- [WORK REQUIRED] From the entries below, return every line that includes the word "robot".

[Opening SUPPLIED RECORDS section]

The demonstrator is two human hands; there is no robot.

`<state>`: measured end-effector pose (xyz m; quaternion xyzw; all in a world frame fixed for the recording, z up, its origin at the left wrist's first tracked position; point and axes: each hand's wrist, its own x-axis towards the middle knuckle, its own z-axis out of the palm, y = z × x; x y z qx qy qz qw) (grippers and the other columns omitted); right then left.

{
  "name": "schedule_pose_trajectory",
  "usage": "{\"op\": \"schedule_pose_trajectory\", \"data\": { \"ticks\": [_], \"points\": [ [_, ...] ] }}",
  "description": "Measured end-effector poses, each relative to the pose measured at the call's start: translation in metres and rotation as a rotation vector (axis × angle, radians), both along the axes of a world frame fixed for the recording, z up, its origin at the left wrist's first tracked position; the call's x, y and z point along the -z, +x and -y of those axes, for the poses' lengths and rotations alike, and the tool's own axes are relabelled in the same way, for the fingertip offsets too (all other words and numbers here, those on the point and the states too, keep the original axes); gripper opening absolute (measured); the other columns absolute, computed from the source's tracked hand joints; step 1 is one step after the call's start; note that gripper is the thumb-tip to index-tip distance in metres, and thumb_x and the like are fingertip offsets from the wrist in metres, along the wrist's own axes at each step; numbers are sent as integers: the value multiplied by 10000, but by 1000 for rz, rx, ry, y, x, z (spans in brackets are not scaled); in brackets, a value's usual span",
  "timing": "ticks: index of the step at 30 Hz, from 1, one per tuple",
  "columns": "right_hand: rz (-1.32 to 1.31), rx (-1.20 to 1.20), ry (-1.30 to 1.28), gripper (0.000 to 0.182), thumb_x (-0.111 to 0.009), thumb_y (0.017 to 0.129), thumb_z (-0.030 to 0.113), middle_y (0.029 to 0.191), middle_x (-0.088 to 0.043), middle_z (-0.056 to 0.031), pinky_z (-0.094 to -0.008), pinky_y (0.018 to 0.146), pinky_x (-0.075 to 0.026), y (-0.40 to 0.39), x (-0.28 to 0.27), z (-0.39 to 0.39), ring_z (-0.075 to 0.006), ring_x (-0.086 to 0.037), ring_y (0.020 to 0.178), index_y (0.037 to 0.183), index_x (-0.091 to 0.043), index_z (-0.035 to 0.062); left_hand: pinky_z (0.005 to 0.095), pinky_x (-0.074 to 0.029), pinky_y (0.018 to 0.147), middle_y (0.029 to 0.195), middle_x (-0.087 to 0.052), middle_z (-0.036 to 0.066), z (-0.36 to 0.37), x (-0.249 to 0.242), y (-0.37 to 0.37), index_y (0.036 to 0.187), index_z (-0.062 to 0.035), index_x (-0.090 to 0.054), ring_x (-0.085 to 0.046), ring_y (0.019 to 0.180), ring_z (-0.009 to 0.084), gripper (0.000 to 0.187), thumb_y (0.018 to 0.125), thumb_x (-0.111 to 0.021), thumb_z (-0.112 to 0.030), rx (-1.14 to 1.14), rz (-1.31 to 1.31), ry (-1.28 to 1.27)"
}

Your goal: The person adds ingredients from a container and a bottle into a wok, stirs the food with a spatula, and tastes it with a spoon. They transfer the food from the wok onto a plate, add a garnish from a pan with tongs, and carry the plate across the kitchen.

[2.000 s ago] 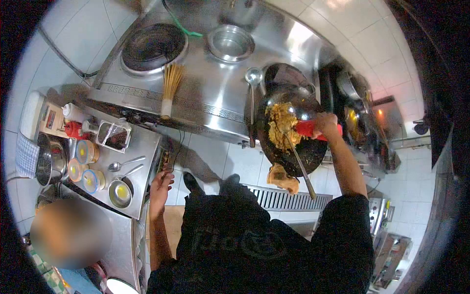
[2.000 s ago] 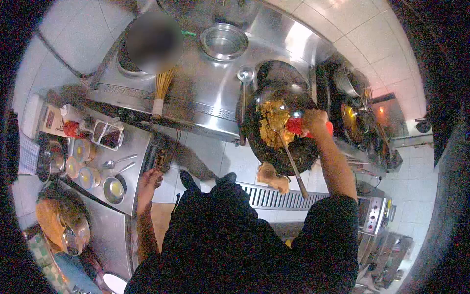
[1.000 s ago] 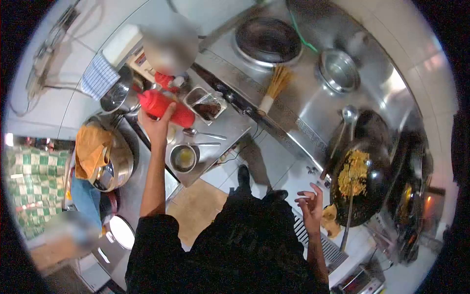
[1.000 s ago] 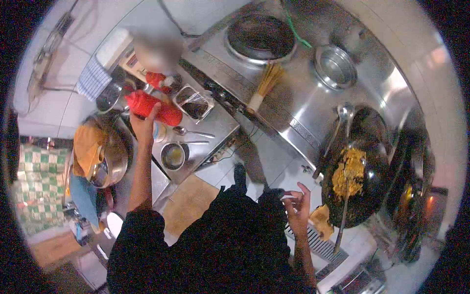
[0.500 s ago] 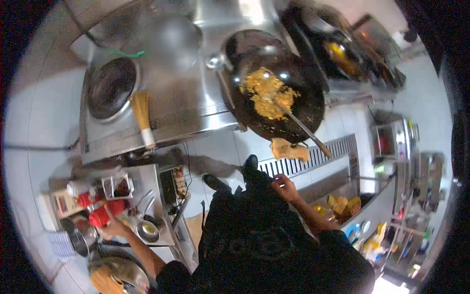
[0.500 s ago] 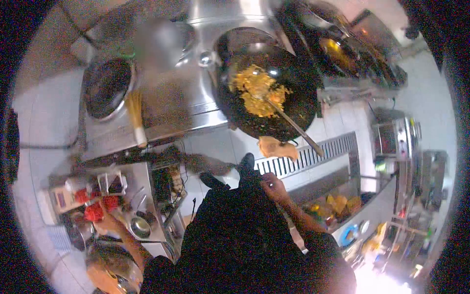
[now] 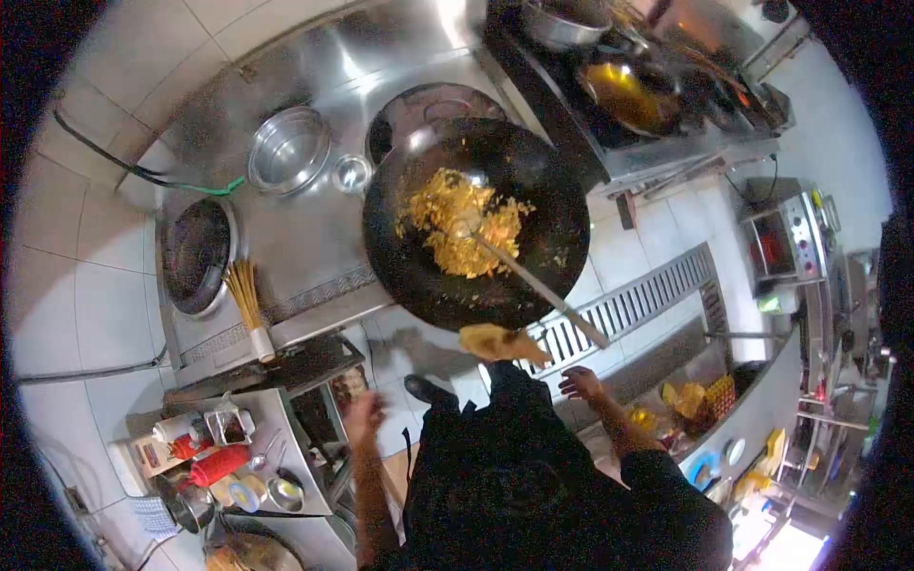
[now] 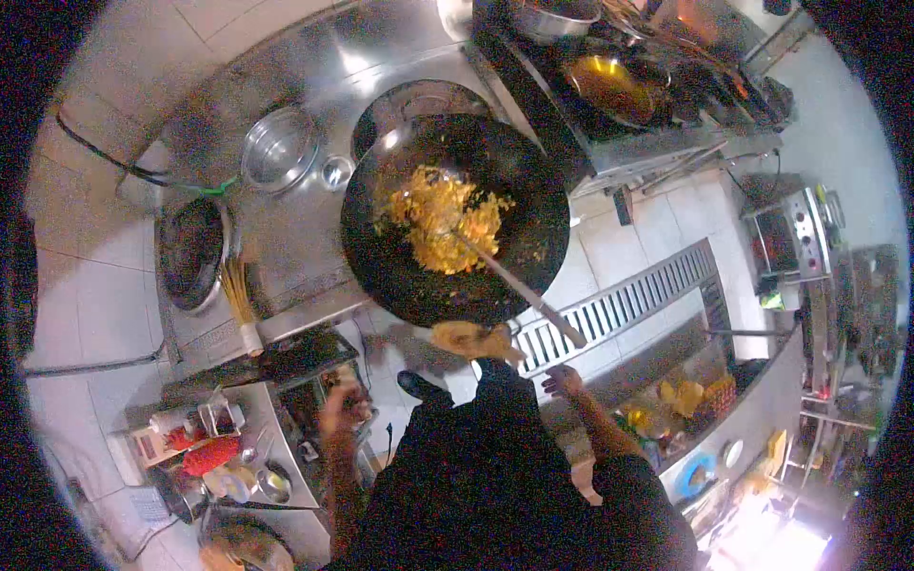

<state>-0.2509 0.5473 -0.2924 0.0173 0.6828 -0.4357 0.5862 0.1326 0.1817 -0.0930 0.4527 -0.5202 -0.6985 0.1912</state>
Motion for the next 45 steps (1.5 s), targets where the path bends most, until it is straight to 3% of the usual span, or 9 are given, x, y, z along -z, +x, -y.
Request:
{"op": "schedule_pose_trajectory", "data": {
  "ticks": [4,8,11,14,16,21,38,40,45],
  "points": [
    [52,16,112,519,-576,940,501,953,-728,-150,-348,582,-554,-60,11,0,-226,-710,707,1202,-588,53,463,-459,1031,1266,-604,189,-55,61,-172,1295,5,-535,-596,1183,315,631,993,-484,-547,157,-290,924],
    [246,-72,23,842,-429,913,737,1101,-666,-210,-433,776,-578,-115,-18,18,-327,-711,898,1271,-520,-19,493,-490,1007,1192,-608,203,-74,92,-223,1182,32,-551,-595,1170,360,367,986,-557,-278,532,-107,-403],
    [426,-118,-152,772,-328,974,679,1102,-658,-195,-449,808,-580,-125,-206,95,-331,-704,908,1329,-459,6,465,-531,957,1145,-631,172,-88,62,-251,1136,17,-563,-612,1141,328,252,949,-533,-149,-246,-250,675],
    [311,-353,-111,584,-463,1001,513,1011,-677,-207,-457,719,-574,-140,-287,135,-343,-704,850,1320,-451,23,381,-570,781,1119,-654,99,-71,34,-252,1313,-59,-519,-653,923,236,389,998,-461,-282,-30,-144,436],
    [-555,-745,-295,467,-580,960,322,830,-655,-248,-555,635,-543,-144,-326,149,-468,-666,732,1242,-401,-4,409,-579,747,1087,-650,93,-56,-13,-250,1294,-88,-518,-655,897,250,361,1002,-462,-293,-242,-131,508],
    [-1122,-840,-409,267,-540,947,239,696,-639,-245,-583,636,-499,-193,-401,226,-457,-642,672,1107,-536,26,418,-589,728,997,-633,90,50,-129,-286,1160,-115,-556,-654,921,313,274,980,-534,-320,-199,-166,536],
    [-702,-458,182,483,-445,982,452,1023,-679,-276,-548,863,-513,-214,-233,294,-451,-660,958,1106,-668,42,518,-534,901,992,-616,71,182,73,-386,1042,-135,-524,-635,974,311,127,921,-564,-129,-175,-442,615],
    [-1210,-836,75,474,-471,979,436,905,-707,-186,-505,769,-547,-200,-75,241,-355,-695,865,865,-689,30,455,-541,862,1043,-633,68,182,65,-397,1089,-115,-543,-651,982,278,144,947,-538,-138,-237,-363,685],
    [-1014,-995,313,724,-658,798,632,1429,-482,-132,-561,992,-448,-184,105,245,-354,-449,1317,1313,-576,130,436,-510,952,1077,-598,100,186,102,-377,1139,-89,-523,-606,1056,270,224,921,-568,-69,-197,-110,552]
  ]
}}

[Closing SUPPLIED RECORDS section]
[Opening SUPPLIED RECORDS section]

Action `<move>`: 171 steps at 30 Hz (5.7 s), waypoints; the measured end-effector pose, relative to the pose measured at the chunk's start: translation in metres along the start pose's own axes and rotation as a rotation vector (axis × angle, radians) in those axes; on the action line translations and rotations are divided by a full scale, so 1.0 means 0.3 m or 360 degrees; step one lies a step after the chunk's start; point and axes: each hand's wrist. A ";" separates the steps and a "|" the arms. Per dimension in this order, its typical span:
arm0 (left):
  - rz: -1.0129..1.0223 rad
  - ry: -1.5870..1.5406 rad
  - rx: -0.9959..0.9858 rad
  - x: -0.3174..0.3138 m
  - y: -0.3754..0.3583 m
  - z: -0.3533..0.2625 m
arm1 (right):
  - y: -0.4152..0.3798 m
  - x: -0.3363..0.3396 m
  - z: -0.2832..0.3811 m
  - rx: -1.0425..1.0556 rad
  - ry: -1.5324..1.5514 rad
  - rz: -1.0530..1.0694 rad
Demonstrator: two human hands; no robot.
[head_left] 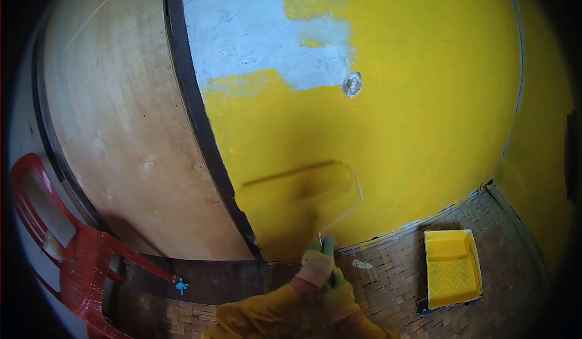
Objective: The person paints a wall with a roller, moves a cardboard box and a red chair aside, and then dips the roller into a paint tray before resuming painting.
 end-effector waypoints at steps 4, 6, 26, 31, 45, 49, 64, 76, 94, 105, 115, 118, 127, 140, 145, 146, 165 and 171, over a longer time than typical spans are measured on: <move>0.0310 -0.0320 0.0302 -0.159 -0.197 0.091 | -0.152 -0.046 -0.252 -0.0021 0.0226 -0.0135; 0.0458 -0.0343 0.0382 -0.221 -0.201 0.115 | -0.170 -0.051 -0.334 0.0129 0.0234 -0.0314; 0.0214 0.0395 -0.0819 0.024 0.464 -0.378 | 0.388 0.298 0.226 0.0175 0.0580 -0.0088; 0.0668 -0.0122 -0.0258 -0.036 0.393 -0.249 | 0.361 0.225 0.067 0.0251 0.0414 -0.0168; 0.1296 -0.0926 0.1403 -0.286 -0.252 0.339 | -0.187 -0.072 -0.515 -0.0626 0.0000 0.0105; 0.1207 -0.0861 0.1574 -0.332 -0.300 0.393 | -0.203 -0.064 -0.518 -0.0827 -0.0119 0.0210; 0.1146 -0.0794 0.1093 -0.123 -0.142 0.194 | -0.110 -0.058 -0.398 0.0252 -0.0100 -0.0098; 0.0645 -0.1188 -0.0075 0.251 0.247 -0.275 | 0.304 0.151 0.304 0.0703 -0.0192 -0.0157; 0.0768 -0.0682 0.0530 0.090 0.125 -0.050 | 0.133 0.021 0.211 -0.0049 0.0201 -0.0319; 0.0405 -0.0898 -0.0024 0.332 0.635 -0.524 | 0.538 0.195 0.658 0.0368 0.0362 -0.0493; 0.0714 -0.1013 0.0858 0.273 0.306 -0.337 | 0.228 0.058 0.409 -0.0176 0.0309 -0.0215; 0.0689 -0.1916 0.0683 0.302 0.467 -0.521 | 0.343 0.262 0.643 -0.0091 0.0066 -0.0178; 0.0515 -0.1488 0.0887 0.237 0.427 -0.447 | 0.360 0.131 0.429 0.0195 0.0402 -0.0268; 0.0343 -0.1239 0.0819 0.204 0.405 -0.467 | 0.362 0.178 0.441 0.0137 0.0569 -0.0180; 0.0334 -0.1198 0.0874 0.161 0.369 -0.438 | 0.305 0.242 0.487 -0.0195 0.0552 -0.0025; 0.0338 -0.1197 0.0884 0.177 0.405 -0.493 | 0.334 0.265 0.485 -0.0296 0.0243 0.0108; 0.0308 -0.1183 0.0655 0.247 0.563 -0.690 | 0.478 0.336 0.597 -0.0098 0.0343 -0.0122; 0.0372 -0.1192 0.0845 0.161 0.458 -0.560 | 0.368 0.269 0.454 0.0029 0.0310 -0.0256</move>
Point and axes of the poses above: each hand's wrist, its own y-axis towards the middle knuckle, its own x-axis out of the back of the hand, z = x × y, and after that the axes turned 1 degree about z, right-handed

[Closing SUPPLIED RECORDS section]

- [ANSWER FOR THE TASK]
The demonstrator is two human hands; there is no robot.
Demonstrator: two human hands; no robot.

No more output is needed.